Alla luce di ciò, il racconto che segue, ossia il racconto della passione e morte, contiene un’ironia sconcertante. In un baleno, il trono del re si trasforma in una mangiatoia e in una croce. L’una contiene l’altra perché entrambe sono dimora dei piccoli, degli schiacciati.

I piccoli sono lui! Il giudizio sulla verità delle cose è, secondo il Regno di Dio, prerogativa dei piccoli e degli impoveriti della terra, non le segreterie dei partiti o le riunioni dei G8 o G20 che dir si voglia.

Per vedere veramente come stanno le cose occorre entrare in contatto con coloro che qui sono rappresentati in sei categorie di persone ripetuti due volte (6+6=12) sono la totalità.

La totalità dei suoi in cui si identifica perché ha scelto di condividerne le sorti, sono lui! Lui è i piccoli, fino all’ultimo, fino ad uno solo dei più piccoli, degli schiacciati.

Evocando il testo che precede questo brano, la parabola dei talenti, possiamo dire che lui è anche il talento consegnatoci. Gesù Cristo, che nella lapidaria conclusione di questa parabola, “ogni volta che …lo avete fatto a me”, ci spiega con molto realismo cosa significhi trafficare il “talento”: farsi carico, come lui, e schierarsi dalla parte dei piccoli.

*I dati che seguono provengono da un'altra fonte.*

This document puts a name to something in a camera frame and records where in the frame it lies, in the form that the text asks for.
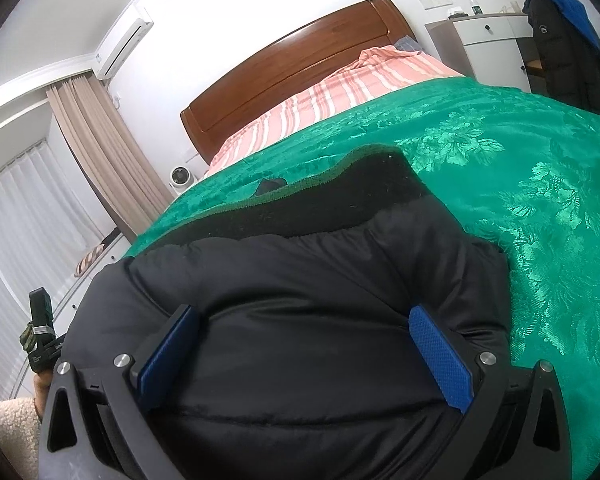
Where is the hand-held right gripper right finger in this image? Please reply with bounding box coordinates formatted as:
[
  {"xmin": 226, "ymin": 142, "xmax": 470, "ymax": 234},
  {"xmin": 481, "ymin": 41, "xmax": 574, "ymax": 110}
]
[{"xmin": 409, "ymin": 305, "xmax": 576, "ymax": 480}]

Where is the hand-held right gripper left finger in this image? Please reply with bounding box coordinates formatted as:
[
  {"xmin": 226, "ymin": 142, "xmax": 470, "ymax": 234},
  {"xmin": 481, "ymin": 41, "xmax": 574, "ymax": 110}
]
[{"xmin": 37, "ymin": 304, "xmax": 203, "ymax": 480}]

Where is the black puffer jacket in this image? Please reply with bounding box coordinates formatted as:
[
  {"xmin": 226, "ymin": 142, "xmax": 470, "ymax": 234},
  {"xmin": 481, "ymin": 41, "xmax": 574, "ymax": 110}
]
[{"xmin": 37, "ymin": 144, "xmax": 513, "ymax": 480}]

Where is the person's left forearm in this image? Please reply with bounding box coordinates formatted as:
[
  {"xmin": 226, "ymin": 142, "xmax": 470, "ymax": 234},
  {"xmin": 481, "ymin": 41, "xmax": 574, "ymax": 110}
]
[{"xmin": 0, "ymin": 374, "xmax": 50, "ymax": 480}]

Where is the white low cabinet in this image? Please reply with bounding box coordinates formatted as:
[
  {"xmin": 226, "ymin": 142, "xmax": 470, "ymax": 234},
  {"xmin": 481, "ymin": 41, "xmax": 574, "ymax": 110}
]
[{"xmin": 7, "ymin": 230, "xmax": 133, "ymax": 396}]

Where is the striped cloth bundle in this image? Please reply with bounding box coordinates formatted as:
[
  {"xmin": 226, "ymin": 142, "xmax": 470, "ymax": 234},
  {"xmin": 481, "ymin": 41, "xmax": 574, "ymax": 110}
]
[{"xmin": 74, "ymin": 242, "xmax": 109, "ymax": 277}]

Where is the white sheer curtain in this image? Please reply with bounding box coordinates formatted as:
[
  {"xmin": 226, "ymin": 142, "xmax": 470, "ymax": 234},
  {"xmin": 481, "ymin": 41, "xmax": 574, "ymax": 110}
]
[{"xmin": 0, "ymin": 137, "xmax": 107, "ymax": 403}]

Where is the small white round fan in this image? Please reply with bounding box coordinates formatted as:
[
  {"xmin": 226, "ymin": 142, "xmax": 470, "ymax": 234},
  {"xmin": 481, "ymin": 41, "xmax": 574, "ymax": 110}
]
[{"xmin": 168, "ymin": 165, "xmax": 194, "ymax": 192}]

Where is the green patterned blanket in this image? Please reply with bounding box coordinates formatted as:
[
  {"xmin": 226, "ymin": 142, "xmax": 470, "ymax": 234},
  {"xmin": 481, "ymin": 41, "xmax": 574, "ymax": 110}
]
[{"xmin": 134, "ymin": 76, "xmax": 600, "ymax": 480}]

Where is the beige curtain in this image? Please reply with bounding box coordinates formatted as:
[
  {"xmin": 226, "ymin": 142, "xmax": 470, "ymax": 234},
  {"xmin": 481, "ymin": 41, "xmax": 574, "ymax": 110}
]
[{"xmin": 46, "ymin": 73, "xmax": 175, "ymax": 241}]

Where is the white air conditioner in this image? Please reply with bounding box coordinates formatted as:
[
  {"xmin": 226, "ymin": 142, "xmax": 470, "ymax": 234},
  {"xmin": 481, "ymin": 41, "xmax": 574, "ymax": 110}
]
[{"xmin": 93, "ymin": 17, "xmax": 154, "ymax": 81}]

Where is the brown wooden headboard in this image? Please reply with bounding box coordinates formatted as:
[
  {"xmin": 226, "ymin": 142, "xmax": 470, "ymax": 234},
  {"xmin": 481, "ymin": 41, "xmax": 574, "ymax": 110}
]
[{"xmin": 180, "ymin": 0, "xmax": 422, "ymax": 166}]

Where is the dark jacket on chair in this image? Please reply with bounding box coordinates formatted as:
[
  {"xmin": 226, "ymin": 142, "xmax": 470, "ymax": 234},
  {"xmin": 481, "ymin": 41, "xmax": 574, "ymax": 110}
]
[{"xmin": 522, "ymin": 0, "xmax": 600, "ymax": 122}]

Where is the grey pillow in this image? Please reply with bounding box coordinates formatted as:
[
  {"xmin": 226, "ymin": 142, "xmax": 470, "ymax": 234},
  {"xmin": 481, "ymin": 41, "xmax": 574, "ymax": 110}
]
[{"xmin": 394, "ymin": 35, "xmax": 425, "ymax": 54}]

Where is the white desk with drawer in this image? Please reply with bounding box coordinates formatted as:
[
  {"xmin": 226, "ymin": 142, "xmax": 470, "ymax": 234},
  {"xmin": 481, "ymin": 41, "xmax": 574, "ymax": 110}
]
[{"xmin": 426, "ymin": 12, "xmax": 537, "ymax": 94}]

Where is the blue garment on chair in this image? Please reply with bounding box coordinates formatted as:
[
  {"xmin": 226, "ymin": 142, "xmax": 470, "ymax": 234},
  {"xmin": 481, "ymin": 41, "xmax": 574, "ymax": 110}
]
[{"xmin": 526, "ymin": 0, "xmax": 600, "ymax": 62}]

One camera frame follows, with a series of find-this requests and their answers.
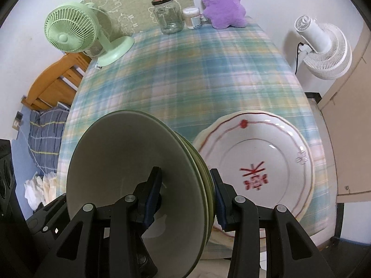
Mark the plaid tablecloth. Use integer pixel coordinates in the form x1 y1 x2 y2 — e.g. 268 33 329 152
56 16 337 255

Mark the green desk fan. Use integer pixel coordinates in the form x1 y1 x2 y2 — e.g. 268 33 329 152
44 1 135 67

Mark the purple plush toy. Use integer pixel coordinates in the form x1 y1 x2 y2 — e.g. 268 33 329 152
198 0 247 30

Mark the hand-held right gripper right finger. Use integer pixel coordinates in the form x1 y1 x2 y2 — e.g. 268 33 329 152
210 168 328 278

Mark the small white jar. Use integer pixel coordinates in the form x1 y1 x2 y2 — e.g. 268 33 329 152
182 6 202 30

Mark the glass jar with dark lid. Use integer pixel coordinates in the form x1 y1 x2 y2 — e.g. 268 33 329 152
151 0 184 34

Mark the green printed mat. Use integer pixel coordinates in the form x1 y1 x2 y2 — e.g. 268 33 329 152
80 0 195 35

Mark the white plate with red pattern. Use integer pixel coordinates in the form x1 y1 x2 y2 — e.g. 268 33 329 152
197 112 315 239

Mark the grey plaid pillow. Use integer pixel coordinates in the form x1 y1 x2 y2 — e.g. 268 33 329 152
28 106 70 174

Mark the grey-green floral ceramic bowl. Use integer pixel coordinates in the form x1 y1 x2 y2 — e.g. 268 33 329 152
174 130 214 238
185 140 217 226
66 109 210 278

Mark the white fan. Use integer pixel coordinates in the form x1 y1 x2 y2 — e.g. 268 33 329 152
294 14 352 81

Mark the pile of white clothes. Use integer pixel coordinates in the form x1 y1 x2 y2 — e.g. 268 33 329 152
24 172 60 211

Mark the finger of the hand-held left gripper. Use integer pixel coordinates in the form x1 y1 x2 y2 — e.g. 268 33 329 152
26 194 68 238

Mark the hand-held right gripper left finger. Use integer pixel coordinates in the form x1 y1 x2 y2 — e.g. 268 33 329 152
35 166 163 278

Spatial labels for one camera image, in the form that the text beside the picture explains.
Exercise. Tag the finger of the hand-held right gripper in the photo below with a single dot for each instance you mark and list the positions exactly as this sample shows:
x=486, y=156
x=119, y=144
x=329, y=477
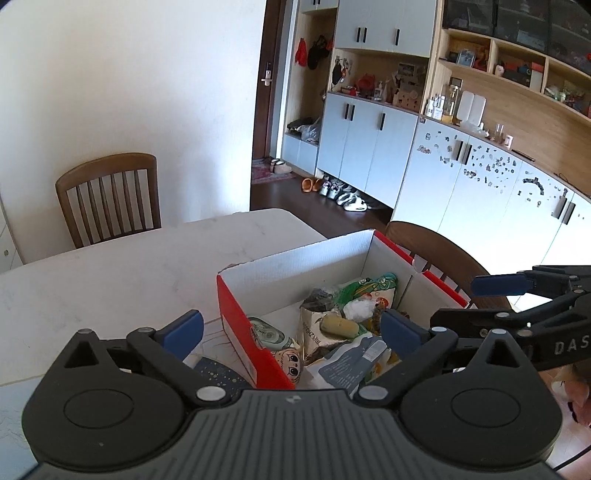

Infine, per non soffermarci erroneamente alla dimensione del giudizio lapidario che separa in modo netto i soggetti di due modi di agire differenti, occorre riconoscere che, se così fosse, il Giudice si troverebbe nei guai, perché nessuno di noi è completamente tra quelli che si trovano sulla sinistra del giudice o completamente tra quelli che si trovano alla destra. Tutti ci troviamo un po’ pecore e un po’ capri perché nel concreto dei nostri rapporti siamo sia ospitali, sia escludenti al tempo stesso. Perciò abbiamo bisogno di purificazione grazie all’azione di quel grande Pastore buono che si prende cura di ognuno. E dentro di noi fa emergere la bontà separandola dalla tendenza alla chiusura e all’egoismo.

Tutti siamo anche piccoli e poveri, bisognosi gli uni degli altri. Far fruttificare il talento significa aprirci alla condivisione dei nostri doni e delle nostre ferite come ha fatto il Signore.